“During the first six months of 2023, we continued building on the momentum from the strong start to the year. In particular, our clinical development programs in prophylactic vaccines, in collaboration with GSK, and our in-house cancer vaccine programs are advancing well and are on track since the start of clinical trials with differentiated candidates based on our advanced second-generation mRNA backbone. The Phase 2 study in COVID-19, assessing booster doses of mono- and bivalent mRNA vaccine candidates, is expected to provide data early in the first half of 2024. In oncology, our Phase 1 study in patients with resected glioblastoma has progressed through the first dose cohort without safety concerns, enabling opening of the second dose patient cohort,” said Dr. Alexander Zehnder, Chief Executive Officer of CureVac. “Our unwavering commitment to innovation has enabled us to further expand our intellectual property portfolio, strengthening our mRNA technology ownership. Accordingly, we recently bolstered our position in the litigations in Germany and the U.S. by asserting new intellectual property rights, demonstrating that we continue to be at the forefront of innovation in the mRNA field.”

“After successfully raising $250 million in gross proceeds through a follow-on offering during the first quarter of 2023, we are focused on executing on our programs and priorities and continuing CureVac’s transformation from a research-oriented to a fully integrated and commercial-ready biopharma company,” said Pierre Kemula, Chief Financial Officer of CureVac. “We continue to grow the company, expand our competencies and advance our pipeline to deliver on the broad promise of mRNA technology.”

Selected Business Updates

Prophylactic Vaccines

Executing on Broad Second-Generation mRNA Vaccine Program, Jointly Developed with GSK

CureVac continues to advance its broad clinical development program in prophylactic vaccines in colla­boration with GSK. Positive preliminary data reported in early 2023 from Phase 1 studies with modified, monovalent mRNA candidates in COVID-19 and flu provided strong validation of CureVac’s mRNA technology platform. All jointly tested candidates are based on CureVac’s proprietary second-generation mRNA backbone, targeting improved intracellular mRNA translation for early and strong immune responses. The second-generation mRNA backbone is expected to enable protection against one or more emerging COVID-19 variants or multiple strains of other infectious diseases, such as flu, with potential for combination vaccines against multiple different viruses as well.

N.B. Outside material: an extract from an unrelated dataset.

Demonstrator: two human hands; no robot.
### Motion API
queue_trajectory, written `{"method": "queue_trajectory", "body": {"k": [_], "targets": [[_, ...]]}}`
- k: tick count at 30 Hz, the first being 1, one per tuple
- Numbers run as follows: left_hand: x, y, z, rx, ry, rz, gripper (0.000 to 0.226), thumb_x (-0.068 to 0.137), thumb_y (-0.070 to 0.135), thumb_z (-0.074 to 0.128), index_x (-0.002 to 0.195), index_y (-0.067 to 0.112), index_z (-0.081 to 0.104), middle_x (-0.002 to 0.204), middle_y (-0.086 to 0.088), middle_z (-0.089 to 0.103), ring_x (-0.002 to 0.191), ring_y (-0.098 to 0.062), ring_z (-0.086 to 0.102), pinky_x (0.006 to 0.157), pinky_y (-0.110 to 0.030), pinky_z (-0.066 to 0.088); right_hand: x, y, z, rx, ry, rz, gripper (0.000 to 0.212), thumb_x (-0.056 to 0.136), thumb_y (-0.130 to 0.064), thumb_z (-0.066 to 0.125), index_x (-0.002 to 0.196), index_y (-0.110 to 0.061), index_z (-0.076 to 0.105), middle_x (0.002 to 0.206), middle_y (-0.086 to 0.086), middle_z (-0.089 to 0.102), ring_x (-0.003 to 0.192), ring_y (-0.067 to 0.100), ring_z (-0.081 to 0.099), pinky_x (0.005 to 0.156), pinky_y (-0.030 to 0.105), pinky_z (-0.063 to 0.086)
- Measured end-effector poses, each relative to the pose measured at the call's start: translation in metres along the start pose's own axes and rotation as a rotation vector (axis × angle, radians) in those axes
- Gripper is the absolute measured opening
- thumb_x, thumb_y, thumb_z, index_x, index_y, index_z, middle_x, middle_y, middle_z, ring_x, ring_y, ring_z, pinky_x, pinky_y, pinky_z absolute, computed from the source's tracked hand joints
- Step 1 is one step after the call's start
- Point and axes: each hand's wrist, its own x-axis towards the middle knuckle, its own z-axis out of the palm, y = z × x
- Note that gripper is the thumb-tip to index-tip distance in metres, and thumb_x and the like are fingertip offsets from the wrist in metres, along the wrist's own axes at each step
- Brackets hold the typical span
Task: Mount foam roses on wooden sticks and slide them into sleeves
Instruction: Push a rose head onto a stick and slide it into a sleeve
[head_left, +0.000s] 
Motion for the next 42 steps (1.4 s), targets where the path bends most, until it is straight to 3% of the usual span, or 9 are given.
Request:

On August 1, CureVac announced dosing of the first participant in a Phase 2 study of monovalent and bivalent modified mRNA COVID-19 vaccine candidates, developed in collaboration with GSK. The Phase 2 study will evaluate safety, reactogenicity and immune responses of single booster doses of two modified mRNA COVID-19 vaccine candidates. The monovalent candidate, CV0601, encodes the spike protein of the omicron BA.4-5 variant. In line with the current standard of care, the bivalent candidate, CV0701, encodes the spike protein of both the omicron BA.4-5 variant as well as the original SARS-CoV-2 virus. The study is active-controlled, including a licensed bivalent COVID-19 comparator vaccine. Enrollment started at clinical sites in Australia. The study is expected to enroll approximately 415 healthy adult participants. An initial data readout of the study is expected early in the first half of 2024.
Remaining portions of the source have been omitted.